About this task: The exercise calls for a faithful copy of all the data.

Exercise data:
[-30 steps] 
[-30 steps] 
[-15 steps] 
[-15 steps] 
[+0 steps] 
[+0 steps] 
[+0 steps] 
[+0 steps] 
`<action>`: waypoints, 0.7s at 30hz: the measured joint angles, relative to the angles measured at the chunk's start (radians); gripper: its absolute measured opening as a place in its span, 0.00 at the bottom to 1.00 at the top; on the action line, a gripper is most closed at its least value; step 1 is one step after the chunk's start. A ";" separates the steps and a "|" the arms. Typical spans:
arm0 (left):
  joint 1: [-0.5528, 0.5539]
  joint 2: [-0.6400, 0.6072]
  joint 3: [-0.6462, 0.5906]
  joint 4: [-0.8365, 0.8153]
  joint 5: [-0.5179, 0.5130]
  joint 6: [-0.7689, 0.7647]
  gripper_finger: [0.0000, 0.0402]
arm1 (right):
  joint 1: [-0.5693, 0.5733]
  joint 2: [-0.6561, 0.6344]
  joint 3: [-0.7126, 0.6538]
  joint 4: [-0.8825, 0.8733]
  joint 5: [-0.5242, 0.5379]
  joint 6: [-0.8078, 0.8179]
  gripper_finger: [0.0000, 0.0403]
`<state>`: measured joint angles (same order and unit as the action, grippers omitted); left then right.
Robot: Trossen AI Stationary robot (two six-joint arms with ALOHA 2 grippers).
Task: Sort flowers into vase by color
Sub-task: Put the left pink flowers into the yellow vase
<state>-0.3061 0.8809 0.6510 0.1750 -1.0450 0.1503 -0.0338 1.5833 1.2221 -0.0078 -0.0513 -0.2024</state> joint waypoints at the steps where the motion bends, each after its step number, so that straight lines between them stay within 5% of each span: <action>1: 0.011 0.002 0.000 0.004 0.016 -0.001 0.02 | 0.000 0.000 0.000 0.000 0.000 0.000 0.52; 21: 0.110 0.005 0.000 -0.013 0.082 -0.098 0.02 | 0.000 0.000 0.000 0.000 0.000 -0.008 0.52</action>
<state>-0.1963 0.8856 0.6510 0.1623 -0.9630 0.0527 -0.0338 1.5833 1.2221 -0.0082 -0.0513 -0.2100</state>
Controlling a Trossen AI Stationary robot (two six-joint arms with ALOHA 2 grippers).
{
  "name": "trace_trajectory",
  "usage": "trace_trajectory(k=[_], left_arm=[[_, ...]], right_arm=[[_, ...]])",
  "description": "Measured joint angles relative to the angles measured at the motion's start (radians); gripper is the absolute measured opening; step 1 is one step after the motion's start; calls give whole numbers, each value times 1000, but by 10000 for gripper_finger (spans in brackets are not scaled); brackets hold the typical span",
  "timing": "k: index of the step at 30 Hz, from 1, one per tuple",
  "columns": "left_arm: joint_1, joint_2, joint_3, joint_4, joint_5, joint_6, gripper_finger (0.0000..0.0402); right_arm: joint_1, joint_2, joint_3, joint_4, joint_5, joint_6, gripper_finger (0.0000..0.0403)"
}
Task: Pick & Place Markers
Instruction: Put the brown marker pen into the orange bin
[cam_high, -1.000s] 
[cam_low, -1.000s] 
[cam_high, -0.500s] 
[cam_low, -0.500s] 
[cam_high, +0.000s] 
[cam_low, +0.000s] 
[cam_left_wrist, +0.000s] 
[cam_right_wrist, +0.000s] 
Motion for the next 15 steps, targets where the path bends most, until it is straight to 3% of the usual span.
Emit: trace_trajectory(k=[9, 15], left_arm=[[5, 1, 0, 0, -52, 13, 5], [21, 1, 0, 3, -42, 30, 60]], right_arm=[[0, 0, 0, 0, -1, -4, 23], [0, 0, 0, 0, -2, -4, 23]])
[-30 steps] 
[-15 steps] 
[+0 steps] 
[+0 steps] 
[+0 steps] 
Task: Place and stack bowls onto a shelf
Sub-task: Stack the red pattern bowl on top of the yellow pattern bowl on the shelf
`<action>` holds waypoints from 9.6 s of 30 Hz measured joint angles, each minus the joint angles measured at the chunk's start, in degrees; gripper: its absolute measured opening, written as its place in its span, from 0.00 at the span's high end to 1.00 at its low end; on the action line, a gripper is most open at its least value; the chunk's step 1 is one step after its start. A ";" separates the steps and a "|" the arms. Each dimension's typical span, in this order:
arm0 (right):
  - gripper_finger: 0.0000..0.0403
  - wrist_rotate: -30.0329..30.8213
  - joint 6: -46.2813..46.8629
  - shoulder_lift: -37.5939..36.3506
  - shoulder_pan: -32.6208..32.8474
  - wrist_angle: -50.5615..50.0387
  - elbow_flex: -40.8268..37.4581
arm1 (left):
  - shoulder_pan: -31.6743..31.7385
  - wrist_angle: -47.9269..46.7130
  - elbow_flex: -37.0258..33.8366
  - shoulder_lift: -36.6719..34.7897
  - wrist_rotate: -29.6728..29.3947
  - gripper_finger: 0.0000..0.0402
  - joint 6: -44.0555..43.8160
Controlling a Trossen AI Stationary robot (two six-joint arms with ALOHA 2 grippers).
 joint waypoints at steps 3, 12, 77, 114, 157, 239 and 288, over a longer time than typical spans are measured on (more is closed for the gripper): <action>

Response to this exercise:
[-30 steps] 
[-30 steps] 
[-15 steps] 
[-15 steps] 
[+0 steps] 
[+0 steps] 
[+0 steps] 
[+0 steps] 
`<action>`: waypoints, 0.7s at 30hz: the measured joint angles, relative to the angles measured at the chunk's start (radians); gripper: its absolute measured opening as a place in its span, 0.00 at the bottom to 1.00 at the top; on the action line, a gripper is most closed at its least value; step 1 is one step after the chunk's start. A ";" separates the steps and a "|" the arms. Typical spans:
arm0 (left):
  joint 1: [-0.5528, 0.5539]
  joint 2: [-0.6400, 0.6072]
  joint 3: [-0.6462, 0.5906]
  joint 4: [-0.8365, 0.8153]
  joint 5: [-0.5179, 0.5130]
  joint 6: [-0.7689, 0.7647]
  gripper_finger: [0.0000, 0.0402]
arm1 (right):
  joint 1: [-0.5693, 0.5733]
  joint 2: [-0.6561, 0.6344]
  joint 3: [-0.7126, 0.6538]
  joint 4: [-0.8825, 0.8733]
  joint 5: [-0.5242, 0.5379]
  joint 6: [-0.8078, 0.8179]
  gripper_finger: [0.0000, 0.0403]
`<state>`: measured joint angles (same order and unit as the action, grippers omitted); left then right.
Robot: Trossen AI Stationary robot (two six-joint arms with ALOHA 2 grippers).
Task: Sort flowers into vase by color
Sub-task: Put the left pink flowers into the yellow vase
<state>-0.3061 0.8809 0.6510 0.1750 -1.0450 0.1503 -0.0338 1.5833 1.2221 -0.0078 -0.0513 -0.2024</state> joint waypoints at the steps where the motion bends, each after its step number, so that straight lines between them stay within 5% of each span: <action>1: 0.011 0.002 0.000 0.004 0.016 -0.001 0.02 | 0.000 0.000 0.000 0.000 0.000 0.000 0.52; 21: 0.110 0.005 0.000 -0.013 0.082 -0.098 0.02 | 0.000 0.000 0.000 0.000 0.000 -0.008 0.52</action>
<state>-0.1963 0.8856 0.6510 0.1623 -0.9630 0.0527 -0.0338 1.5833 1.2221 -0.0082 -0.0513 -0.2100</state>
Controlling a Trossen AI Stationary robot (two six-joint arms with ALOHA 2 grippers).
{
  "name": "trace_trajectory",
  "usage": "trace_trajectory(k=[_], left_arm=[[_, ...]], right_arm=[[_, ...]])",
  "description": "Measured joint angles relative to the angles measured at the motion's start (radians); gripper is the absolute measured opening; step 1 is one step after the motion's start; calls give whole numbers, each value times 1000, but by 10000 for gripper_finger (spans in brackets are not scaled); brackets hold the typical span",
  "timing": "k: index of the step at 30 Hz, from 1, one per tuple",
  "columns": "left_arm: joint_1, joint_2, joint_3, joint_4, joint_5, joint_6, gripper_finger (0.0000..0.0402); right_arm: joint_1, joint_2, joint_3, joint_4, joint_5, joint_6, gripper_finger (0.0000..0.0403)"
}
Task: Pick & Place Markers
Instruction: Put the brown marker pen into the orange bin
[cam_high, -1.000s] 
[cam_low, -1.000s] 
[cam_high, -0.500s] 
[cam_low, -0.500s] 
[cam_high, +0.000s] 
[cam_low, +0.000s] 
[cam_left_wrist, +0.000s] 
[cam_right_wrist, +0.000s] 
Motion for the next 15 steps, targets where the path bends most, until it is straight to 3% of the usual span.
Emit: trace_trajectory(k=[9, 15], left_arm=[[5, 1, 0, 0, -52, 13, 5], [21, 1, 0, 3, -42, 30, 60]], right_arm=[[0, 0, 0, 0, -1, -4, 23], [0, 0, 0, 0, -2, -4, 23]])
[-30 steps] 
[-15 steps] 
[+0 steps] 
[+0 steps] 
[+0 steps] 
Task: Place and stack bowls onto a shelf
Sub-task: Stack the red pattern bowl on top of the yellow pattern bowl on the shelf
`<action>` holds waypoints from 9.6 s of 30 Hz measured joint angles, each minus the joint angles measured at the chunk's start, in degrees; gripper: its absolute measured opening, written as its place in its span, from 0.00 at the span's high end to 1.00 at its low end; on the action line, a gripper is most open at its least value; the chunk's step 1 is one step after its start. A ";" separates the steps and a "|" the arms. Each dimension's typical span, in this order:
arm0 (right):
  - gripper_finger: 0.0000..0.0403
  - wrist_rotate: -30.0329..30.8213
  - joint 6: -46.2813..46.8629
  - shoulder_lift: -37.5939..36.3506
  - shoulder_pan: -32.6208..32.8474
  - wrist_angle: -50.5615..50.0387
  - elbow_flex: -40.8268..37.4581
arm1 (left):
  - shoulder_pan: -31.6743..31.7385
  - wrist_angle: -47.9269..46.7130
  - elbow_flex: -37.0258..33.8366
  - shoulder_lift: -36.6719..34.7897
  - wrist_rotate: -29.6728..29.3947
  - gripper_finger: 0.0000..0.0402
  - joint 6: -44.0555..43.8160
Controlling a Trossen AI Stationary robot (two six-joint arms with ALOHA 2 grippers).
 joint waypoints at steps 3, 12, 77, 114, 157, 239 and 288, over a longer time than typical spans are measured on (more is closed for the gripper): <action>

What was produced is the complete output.